Since 2014, Kenya has been free of any wild poliovirus (WPV) circulation. Routine environmental surveillance by the Ministry of Health has, however, revealed traces of the polio virus Type Two in Eastleigh and Kamukunji in Nairobi County.
WPVs are naturally occurring isolates known or believed to have circulated persistently in the community and may be infectious.
In the early 1950s, before vaccines were available, outbreaks of polio, then one of the dreaded diseases, caused more than 15,000 cases of paralysis yearly in the United States. But as a result of the global effort to eradicate it, more than 16 million people have been saved from paralysis.
Although cases of polio have decreased by over 99 per cent since 1988 globally, a few countries still grapple with it.
Among the factors at play is that the virus can easily be imported into a polio-free country and spread rapidly among unimmunised populations. Failure to eradicate polio could result in as many as 200,000 new cases yearly, within 10 years, worldwide.

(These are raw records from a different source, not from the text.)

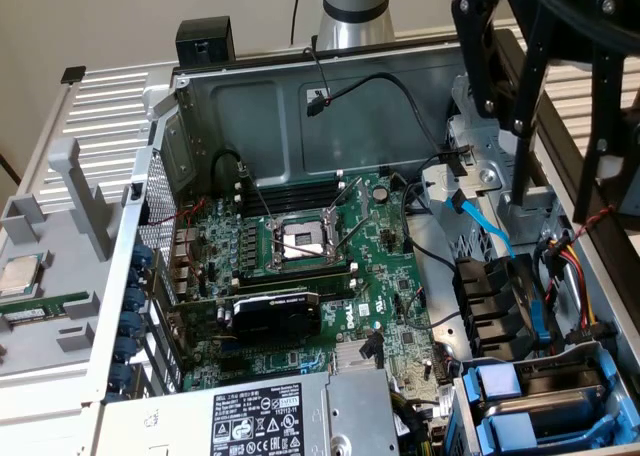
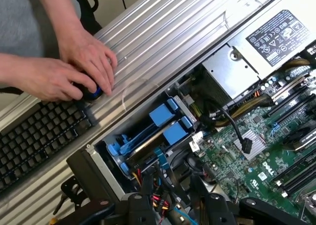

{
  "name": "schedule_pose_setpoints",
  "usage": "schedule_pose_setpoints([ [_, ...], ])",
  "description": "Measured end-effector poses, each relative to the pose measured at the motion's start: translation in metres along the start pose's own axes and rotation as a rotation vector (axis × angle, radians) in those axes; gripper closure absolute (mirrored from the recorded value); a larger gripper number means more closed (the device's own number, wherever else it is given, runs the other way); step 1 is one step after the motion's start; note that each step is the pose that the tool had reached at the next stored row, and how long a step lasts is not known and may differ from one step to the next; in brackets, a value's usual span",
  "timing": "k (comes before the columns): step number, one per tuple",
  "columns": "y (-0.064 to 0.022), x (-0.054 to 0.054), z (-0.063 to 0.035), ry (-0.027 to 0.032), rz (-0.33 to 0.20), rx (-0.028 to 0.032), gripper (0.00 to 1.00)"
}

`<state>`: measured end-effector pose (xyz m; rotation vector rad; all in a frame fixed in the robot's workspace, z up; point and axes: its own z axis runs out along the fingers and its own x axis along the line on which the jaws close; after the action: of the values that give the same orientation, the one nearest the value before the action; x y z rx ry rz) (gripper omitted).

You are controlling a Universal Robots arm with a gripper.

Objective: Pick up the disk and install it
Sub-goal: 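Insert the first disk wire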

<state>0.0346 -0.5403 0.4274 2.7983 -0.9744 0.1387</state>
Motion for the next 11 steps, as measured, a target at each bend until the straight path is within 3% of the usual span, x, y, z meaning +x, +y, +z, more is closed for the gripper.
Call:
schedule_pose_setpoints([
  [3, 0.0024, 0.002, 0.0007, -0.0049, 0.005, 0.0066, 0.57],
  [11, 0.0137, 0.011, 0.0076, -0.0121, 0.014, 0.0158, 0.57],
])
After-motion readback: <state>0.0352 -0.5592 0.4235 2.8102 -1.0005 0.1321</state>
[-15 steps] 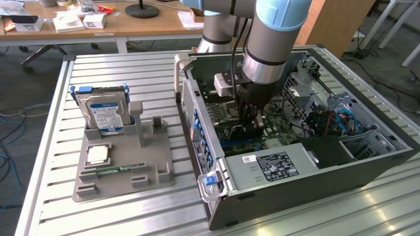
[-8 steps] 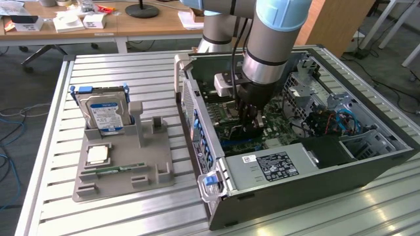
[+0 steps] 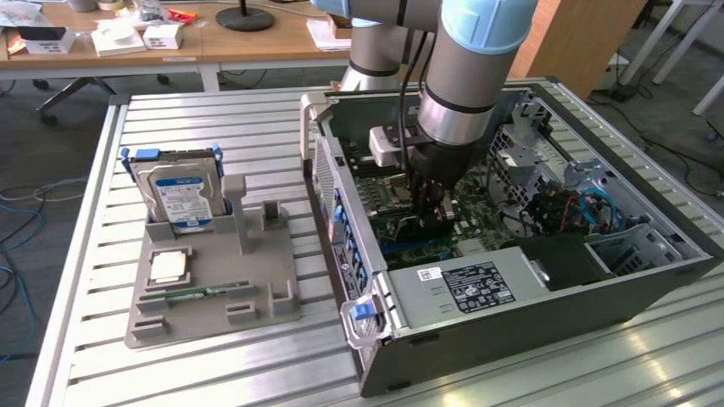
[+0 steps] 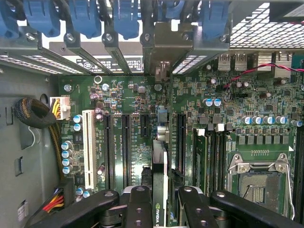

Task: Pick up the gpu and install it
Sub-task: 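Insert the gpu into the slot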

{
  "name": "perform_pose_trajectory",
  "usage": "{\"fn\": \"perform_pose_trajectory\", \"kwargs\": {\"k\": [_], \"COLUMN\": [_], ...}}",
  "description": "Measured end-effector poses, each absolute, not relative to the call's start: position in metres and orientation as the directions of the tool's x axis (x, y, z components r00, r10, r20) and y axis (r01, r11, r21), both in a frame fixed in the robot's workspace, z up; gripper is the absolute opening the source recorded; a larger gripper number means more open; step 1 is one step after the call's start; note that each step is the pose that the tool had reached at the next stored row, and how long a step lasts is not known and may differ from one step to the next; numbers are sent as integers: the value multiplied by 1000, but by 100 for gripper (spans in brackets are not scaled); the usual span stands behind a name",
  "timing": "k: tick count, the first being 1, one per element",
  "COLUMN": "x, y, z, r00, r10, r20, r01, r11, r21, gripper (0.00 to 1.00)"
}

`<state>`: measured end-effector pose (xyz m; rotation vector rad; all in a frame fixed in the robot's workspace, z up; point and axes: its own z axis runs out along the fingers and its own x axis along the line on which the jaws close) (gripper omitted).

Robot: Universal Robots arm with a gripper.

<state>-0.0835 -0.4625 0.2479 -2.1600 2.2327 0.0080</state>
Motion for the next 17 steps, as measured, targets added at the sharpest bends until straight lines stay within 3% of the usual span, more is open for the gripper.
{"fn": "perform_pose_trajectory", "kwargs": {"k": [17], "x": [-83], "y": [-463], "z": [248], "r00": [-29], "r10": [-999], "r20": [-29], "r01": [-999], "r11": [30], "r21": [-21], "gripper": [26]}}
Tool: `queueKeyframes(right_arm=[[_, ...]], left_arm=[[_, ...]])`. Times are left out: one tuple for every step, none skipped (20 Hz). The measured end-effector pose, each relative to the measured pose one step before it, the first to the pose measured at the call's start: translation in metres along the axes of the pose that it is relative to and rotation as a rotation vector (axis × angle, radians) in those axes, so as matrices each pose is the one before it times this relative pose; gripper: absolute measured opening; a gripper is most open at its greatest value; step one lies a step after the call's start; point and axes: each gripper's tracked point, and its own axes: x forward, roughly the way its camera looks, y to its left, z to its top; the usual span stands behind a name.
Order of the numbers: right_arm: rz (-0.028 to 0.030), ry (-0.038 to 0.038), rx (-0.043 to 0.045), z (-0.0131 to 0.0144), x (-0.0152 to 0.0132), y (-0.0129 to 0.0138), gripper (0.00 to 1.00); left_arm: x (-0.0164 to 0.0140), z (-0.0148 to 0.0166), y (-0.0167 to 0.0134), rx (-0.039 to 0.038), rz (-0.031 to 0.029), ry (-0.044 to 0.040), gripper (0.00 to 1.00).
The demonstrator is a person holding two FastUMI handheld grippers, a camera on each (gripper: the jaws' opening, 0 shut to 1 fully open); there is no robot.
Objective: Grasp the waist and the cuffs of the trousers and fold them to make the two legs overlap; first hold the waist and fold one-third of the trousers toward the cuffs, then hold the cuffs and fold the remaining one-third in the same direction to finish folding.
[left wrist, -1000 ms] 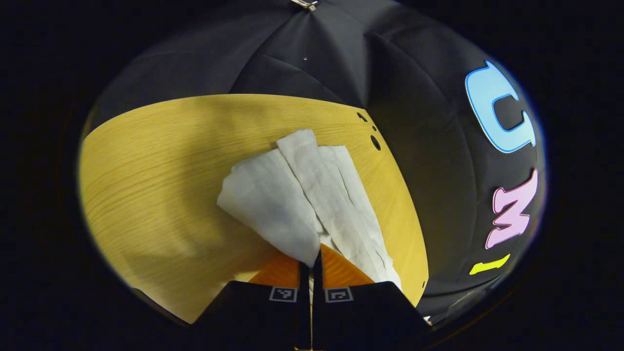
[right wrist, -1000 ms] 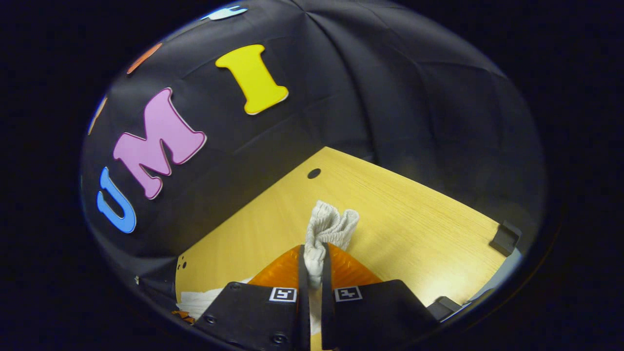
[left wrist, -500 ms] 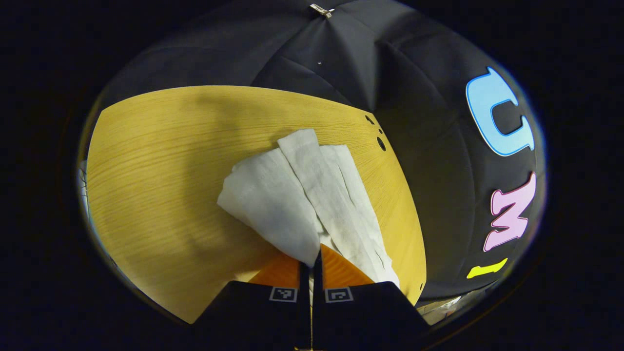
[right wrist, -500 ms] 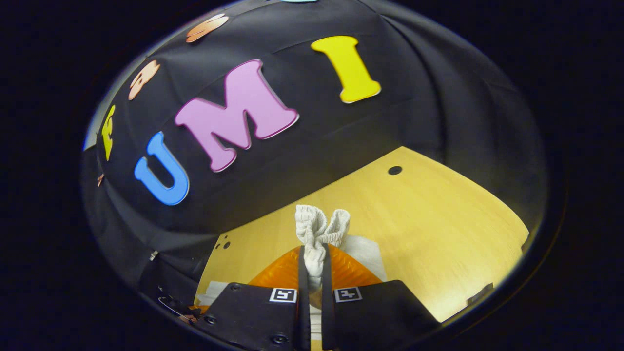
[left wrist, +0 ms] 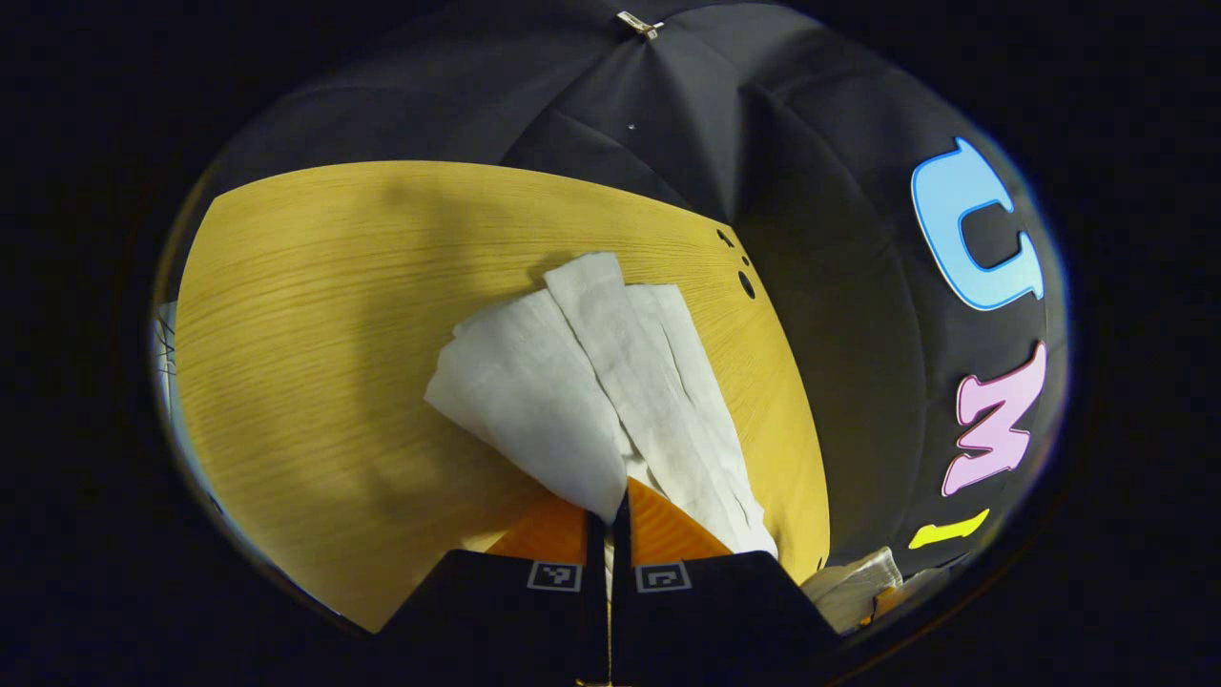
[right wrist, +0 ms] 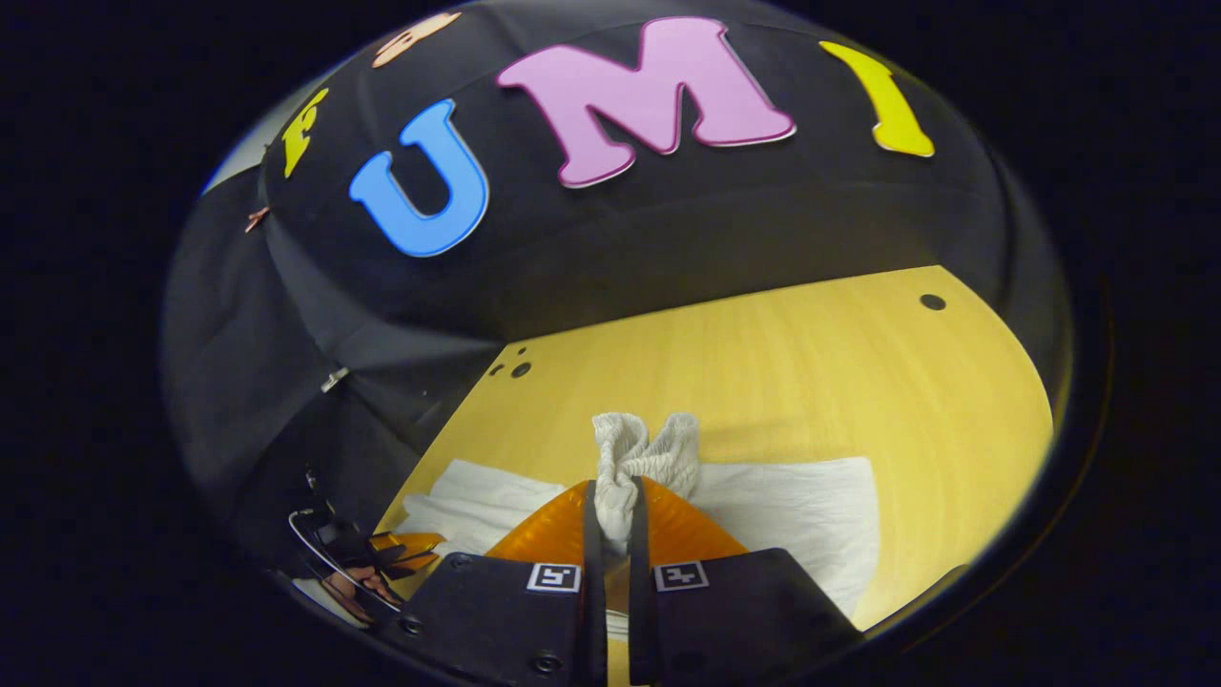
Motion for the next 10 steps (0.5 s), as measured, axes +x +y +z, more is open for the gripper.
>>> queueKeyframes(right_arm=[[0.01551, 0.03589, -0.01355, -0.01259, 0.00621, 0.00851, 0.13], [0.00998, 0.03752, -0.01205, -0.01224, 0.01179, 0.006, 0.13], [0.00629, 0.03659, -0.00716, -0.01313, 0.00683, 0.004, 0.14], [0.01396, 0.04147, 0.00846, -0.01366, 0.00718, 0.00485, 0.15], [0.02866, 0.03714, 0.02938, -0.00907, 0.00037, 0.00067, 0.18], [0.03154, 0.03084, 0.04194, -0.00846, 0.00152, 0.00488, 0.2], [0.03028, 0.03023, 0.04186, -0.00835, 0.00197, 0.01188, 0.27], [0.02963, 0.02585, 0.03869, -0.00913, 0.00474, 0.01102, 0.45], [0.01643, 0.01312, 0.02646, -0.00673, 0.00314, 0.00716, 0.47], [0.00722, 0.00116, 0.01233, -0.00193, -0.00111, 0.00202, 0.47]], left_arm=[[0.00128, -0.00044, -0.00109, 0.00371, -0.00049, 0.00287, 0.07], [-0.0004, 0.00087, -0.00015, 0.00245, -0.00234, 0.00295, 0.07], [0.00024, -0.00044, -0.00086, -0.00033, -0.00251, 0.00248, 0.06], [-0.0001, 0.00048, 0.00116, -0.00171, -0.00295, 0.00305, 0.07], [0.00002, -0.00036, -0.00086, -0.00189, -0.00228, 0.0016, 0.06], [-0.00081, 0.00019, 0.00013, -0.00162, -0.00306, 0.00293, 0.07], [0.00207, -0.00018, -0.00086, -0.00131, -0.00297, 0.00153, 0.06], [-0.00065, 0.00061, -0.00028, -0.00187, -0.00265, 0.0027, 0.07], [0.0008, -0.00076, -0.00027, -0.0028, -0.00219, 0.00115, 0.07], [-0.00073, 0.00014, -0.00004, -0.00246, -0.00234, 0.0009, 0.06]])
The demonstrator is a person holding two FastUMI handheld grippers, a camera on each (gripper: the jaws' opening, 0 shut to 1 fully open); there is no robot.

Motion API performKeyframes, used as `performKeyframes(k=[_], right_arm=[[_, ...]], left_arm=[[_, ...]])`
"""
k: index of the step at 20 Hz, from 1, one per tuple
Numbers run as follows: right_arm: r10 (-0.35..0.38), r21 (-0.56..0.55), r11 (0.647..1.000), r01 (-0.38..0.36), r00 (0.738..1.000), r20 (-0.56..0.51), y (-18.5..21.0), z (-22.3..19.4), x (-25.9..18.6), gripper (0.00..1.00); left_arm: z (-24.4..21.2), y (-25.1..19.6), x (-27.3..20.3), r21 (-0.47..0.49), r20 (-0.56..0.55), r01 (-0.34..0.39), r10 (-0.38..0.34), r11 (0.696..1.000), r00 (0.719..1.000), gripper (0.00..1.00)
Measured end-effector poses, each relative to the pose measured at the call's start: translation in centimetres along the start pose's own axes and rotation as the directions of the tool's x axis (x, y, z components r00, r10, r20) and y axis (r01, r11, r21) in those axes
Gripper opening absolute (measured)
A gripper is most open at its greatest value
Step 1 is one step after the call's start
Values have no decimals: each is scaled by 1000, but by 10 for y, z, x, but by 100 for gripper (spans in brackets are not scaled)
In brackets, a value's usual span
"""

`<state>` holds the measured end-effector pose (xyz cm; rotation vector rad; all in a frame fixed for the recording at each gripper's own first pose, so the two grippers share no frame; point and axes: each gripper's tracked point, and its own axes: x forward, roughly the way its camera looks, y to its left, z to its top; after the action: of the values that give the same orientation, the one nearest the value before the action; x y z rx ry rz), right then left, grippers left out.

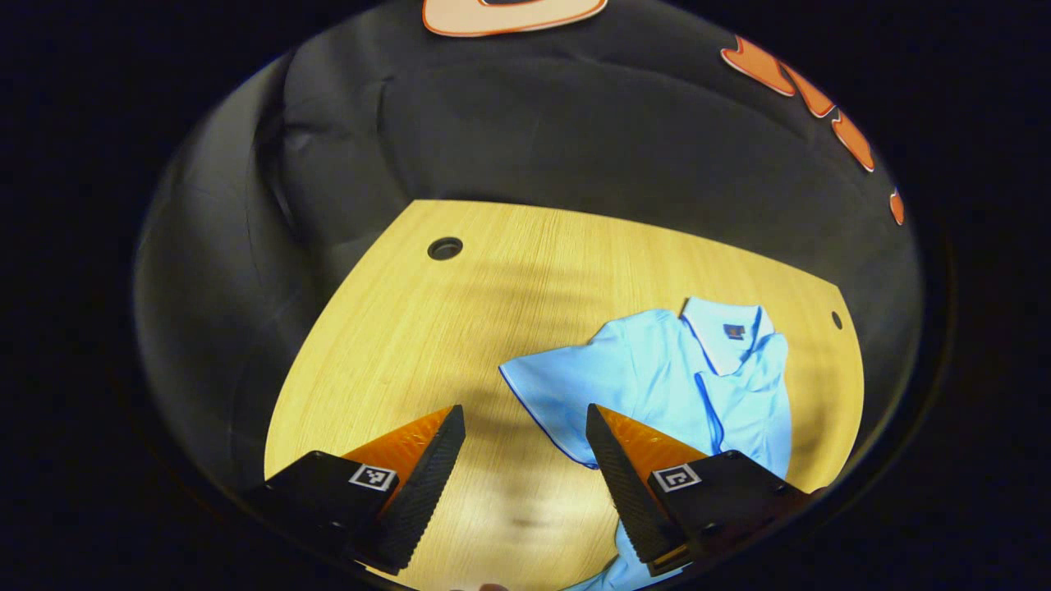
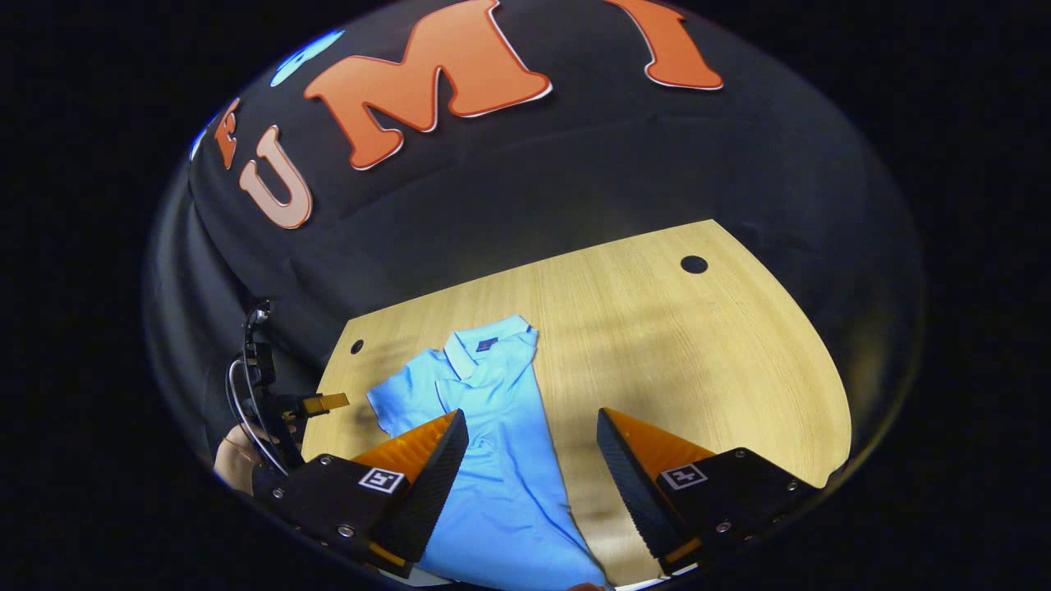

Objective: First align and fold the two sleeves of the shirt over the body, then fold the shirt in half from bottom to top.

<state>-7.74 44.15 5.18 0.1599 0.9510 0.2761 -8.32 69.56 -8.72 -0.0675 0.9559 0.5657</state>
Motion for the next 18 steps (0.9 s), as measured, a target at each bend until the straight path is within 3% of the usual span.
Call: performKeyframes(k=[8, 18], right_arm=[[-56, 44, 997, 57, 998, -19, -53, -6, -10, 98], [-45, 30, 998, 47, 998, -44, -54, -10, -10, 98]], left_arm=[[-28, -10, 51, -32, -133, -16, 12, 999, 991, 98], [-42, -18, 69, -63, -160, -16, 6, 998, 987, 98]])
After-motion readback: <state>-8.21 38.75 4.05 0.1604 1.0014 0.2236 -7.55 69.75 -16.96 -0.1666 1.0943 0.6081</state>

The risk of a polio outbreak in Kenya is quite high due to inability to vaccinate 20 per cent of the targeted 1.5 million children -- that is, approximately 300,000 children routinely yearly.
This has spurred the Ministry of Health, the Kenya Paediatric Association and other partners to launch a nationwide campaign to vaccinate all children under five years. The campaign targets 12 high-risk counties -- Nairobi, Kajiado, Kiambu, Kitui, Machakos, Meru, Isiolo, Tana River, Lamu, Garissa, Wajir and Mandera.
Health workers will employ a house-to-house strategy for eradication of the disease, which is based on preventing infection by immunising every child until transmission stops and the world is polio-free.
Polio can paralyse and even cause death. It enters the body through water or food that is contaminated with infected stool. And since it spreads very easily throughout communities, every child is at risk.
There is no cure for polio but there are safe and effective vaccines to prevent it. In instances where children are not properly immunised, the weakened vaccine virus can change its genetic structure or mutate in their intestines before being removed through human waste as a wild or naturally occurring virus.
The virus can attack non-vaccinated children who may come into contact with the stool or respiratory discharges of the infected person such as cough sputum. Many infected children do not show signs of the disease, so they easily pass it on to others undetected.
It is recommended that all children receive at least three doses of polio vaccine by the time they are a year-old. Additional vaccine doses are recommended when there is a virus detected in the community or in the environment, such as now, in order to give children additional protection against the specific type of virus that has been detected.
The vaccine is safe and harmless, even when given multiple times. In fact, the higher the number of times children are vaccinated, the more they are protected from the disease. It may cause mild side effects such as fever, mild rash, vomiting and poor feeding.
Ensure every eligible child is vaccinated during this campaign that ends Wednesday. Success of polio eradication will mean that no child will ever again endure the misery of lifelong polio paralysis.